#### [Problem requirements]
Bring together copies of the lines in the data below that contain the word "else".

Content starts

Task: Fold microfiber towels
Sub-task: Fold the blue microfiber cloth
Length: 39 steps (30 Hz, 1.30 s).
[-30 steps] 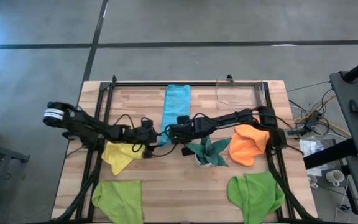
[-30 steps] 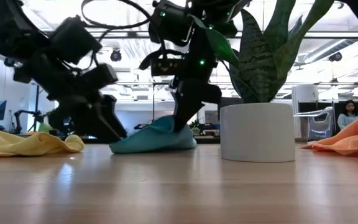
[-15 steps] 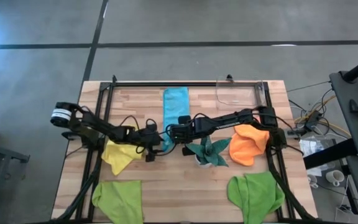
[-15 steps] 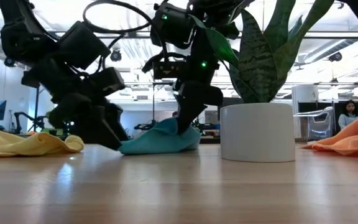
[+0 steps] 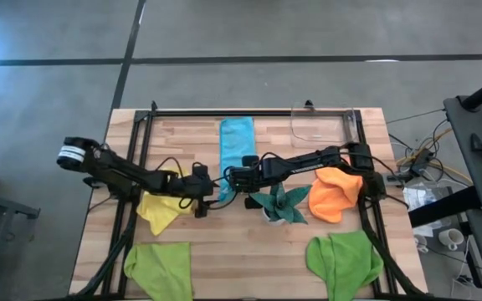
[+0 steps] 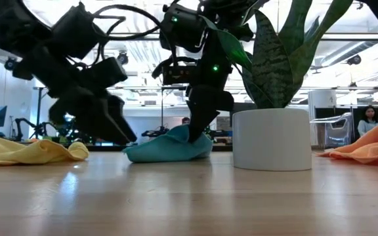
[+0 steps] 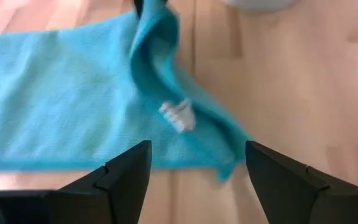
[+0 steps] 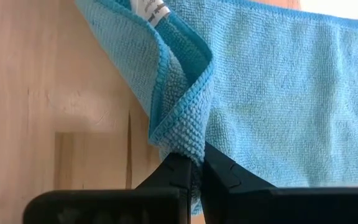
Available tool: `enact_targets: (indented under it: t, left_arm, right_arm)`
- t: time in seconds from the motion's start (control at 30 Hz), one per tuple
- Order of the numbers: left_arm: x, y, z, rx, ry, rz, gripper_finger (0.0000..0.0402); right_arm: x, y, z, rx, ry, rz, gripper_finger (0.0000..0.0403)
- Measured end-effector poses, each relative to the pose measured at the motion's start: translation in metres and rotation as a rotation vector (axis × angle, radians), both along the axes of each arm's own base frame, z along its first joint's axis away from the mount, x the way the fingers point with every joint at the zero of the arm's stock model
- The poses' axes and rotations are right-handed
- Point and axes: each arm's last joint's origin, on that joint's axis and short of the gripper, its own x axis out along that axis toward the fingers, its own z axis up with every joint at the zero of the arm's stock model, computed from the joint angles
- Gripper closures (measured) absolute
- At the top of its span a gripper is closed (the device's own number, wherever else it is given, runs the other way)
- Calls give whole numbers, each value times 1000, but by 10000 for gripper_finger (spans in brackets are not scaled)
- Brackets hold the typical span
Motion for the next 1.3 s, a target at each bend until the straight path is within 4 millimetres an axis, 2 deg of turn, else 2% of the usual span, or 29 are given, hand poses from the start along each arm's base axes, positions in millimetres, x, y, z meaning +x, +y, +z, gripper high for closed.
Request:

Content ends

#### [Solution to this exercise]
- At the top of its span a gripper is closed (the device's own number, wherever else it is given, runs the other way)
Motion for the next 1.3 s, a target at each bend until the straight path is within 4 millimetres an axis, 2 deg of turn, else 2% of the usual span, or 29 are given, hand poses from the start along each arm's base axes, positions in millimetres, x, y, z meaning +x, +y, +z, gripper high for closed.

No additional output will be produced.